Во время посещений больницы Жака поражало большое число темнокожих сиделок и санитаров, которых он встречал там. Перед ним неожиданно словно возникала Африка со всеми оттенками темной кожи, подчеркиваемой белизной халатов. Напевные голоса, непринужденная болтовня, обрывки которой он слышал в коридоре, — все это был особый мир, полный веселого, дружеского согласия, какого не встретишь у белых. Среди этих черных сиделок были высокие и статные с длинными ногами, были и маленькие, коренастые и живые. Все они несли куда-то стопки белья, толкали тележки, словно участвовали в какой-то таинственной игре света и тени.

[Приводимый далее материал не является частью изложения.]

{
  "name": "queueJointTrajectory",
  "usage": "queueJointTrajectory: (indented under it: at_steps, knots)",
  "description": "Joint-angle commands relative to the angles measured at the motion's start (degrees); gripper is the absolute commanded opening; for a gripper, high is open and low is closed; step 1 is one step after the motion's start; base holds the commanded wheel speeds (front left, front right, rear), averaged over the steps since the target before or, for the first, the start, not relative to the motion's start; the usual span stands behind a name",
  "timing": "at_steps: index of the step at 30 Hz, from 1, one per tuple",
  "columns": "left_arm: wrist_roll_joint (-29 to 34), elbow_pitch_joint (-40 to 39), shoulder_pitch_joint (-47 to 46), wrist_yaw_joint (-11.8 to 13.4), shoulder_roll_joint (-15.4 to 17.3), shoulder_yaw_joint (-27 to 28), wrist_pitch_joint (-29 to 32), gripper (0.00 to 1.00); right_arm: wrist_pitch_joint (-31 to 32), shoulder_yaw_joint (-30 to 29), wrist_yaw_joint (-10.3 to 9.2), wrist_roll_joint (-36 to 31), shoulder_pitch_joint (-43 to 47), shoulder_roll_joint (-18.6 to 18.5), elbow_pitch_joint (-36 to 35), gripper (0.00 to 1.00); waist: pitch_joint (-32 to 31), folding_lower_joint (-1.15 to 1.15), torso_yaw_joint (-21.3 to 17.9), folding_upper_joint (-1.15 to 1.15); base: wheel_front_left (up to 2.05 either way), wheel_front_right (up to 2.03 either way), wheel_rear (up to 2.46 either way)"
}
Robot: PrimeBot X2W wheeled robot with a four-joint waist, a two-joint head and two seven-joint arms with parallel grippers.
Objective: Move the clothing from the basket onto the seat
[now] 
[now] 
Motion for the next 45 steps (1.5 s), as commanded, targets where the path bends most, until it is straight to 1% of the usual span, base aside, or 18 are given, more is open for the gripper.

Вечером по дороге из больницы Антуанетта заставляла Жака останавливаться перед витринами Гран-Рю, где было много магазинчиков, продававших броши, серьги, пластмассовые клипсы — изделия здешних ремесленников. Это был час, когда мастерские заканчивали работу и улицы наполнялись людьми. Среди девушек было немало хорошеньких. Брат и сестра не спеша шли к себе в отель. Если до ужина оставалось время, Жак предлагал:
— Пойдем выпьем аперитив.
Они старались не говорить о том, что привело их сюда, — о смерти. Жак считал, что, если б он приехал один, у него было бы больше возможности предаваться раздумьям. Но почему-то в голову приходили какие-то нелепые мысли, которыми невозможно было с кем-либо поделиться, даже с родной сестрой. Например, за столом, расправившись с цыпленком, он вдруг подумал: а как бы это выглядело, если выстроить в ряд всех убитых животных, которых он съел в течение всей своей жизни, — быков, свиней, баранов, ягнят, кур, не говоря уже о яйцах… и устрицах!

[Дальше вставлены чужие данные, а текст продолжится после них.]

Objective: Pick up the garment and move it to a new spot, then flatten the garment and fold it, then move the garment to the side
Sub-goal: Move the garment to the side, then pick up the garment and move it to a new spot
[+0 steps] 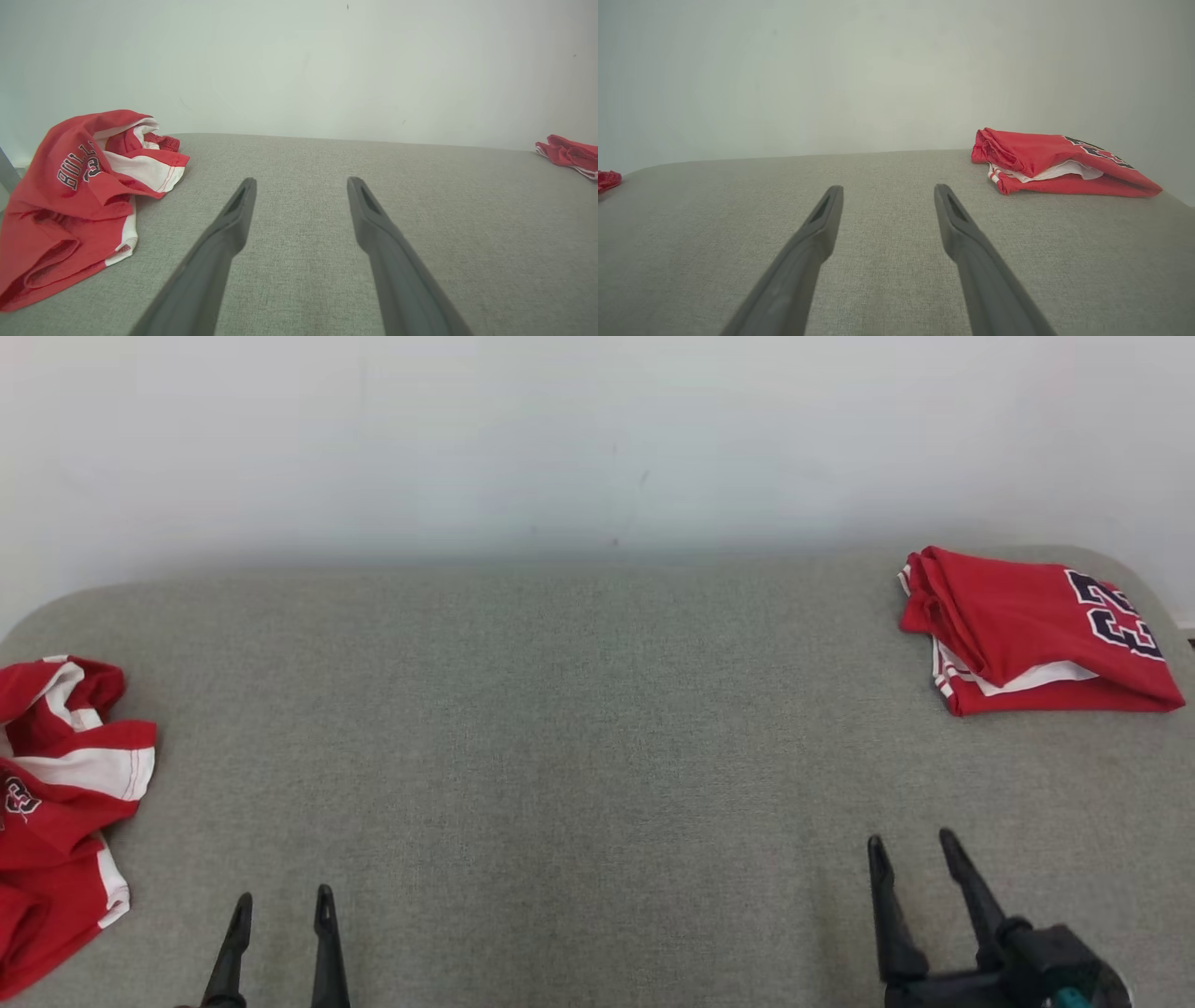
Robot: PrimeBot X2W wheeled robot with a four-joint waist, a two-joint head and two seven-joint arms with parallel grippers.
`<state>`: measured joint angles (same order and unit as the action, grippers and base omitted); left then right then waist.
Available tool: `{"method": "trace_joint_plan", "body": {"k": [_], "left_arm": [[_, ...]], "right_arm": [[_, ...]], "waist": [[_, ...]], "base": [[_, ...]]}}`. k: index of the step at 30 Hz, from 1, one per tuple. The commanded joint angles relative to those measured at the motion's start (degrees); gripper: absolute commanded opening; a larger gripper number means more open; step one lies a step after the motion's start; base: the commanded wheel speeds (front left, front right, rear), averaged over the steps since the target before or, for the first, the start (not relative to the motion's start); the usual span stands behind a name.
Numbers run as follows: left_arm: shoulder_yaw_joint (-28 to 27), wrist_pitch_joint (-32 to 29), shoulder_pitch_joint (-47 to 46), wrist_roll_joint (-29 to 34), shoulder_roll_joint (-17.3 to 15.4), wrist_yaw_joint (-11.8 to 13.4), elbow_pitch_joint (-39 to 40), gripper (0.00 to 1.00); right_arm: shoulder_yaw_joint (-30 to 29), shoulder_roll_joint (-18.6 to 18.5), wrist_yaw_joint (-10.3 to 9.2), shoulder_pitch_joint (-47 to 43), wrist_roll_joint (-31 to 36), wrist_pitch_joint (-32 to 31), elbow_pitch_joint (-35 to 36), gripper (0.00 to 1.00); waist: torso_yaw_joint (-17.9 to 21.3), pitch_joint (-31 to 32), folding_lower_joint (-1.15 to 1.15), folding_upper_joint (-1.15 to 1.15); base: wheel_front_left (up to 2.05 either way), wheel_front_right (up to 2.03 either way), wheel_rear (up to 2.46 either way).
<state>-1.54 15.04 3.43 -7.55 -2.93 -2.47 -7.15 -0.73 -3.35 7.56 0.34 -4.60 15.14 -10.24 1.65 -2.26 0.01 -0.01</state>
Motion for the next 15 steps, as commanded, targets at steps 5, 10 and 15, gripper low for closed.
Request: {"method": "trace_joint_plan", "body": {"k": [5,10,15], "left_arm": [[0.59,0.07,0.98,-0.26,0.06,0.36,-0.61,1.00],[0.97,0.07,1.21,-0.06,0.07,0.46,-0.86,1.00],[1.04,0.07,1.37,0.31,0.07,0.47,-1.35,1.00]], "right_arm": [[1.08,0.46,-0.11,-2.88,-1.25,0.11,-0.33,1.00],[2.24,0.54,-0.11,-3.77,-1.94,0.11,-0.14,1.00],[2.21,0.53,-0.11,-3.38,-2.46,0.11,-0.05,1.00]], "waist": [[0.24,0.84,-0.01,0.01],[0.22,1.22,-0.01,0.01],[0.16,1.33,-0.01,0.01]], "base": [[0.00,0.00,0.00],[0.00,0.00,0.00],[0.00,0.00,0.00]]}}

Однажды во второй половине дня, когда брат и сестра пришли к отцу, больного стала одолевать мучительная икота. Они подождали немного, но икота не проходила, и тут вдруг на них напал дурацкий смех. Они никак не могли его подавить, и, поскольку их было двое, они заразительно действовали друг на друга. Чем больше они старались принять серьезный вид, тем меньше им это удавалось. Отец стал сердиться, но даже это не помогло. Они ушли раньше, чем всегда, покинув больного, который все еще продолжал сердиться на них.
На следующий день, когда они снова навестили отца, икота прошла. Он казался очень ослабевшим, с трудом говорил, но тем не менее строил планы на будущее:
— Вот выпишусь из больницы и поедем все вместе в Швейцарию, на озеро Леман. Я одолжу машину на заводе. Здесь и ехать-то совсем недалеко.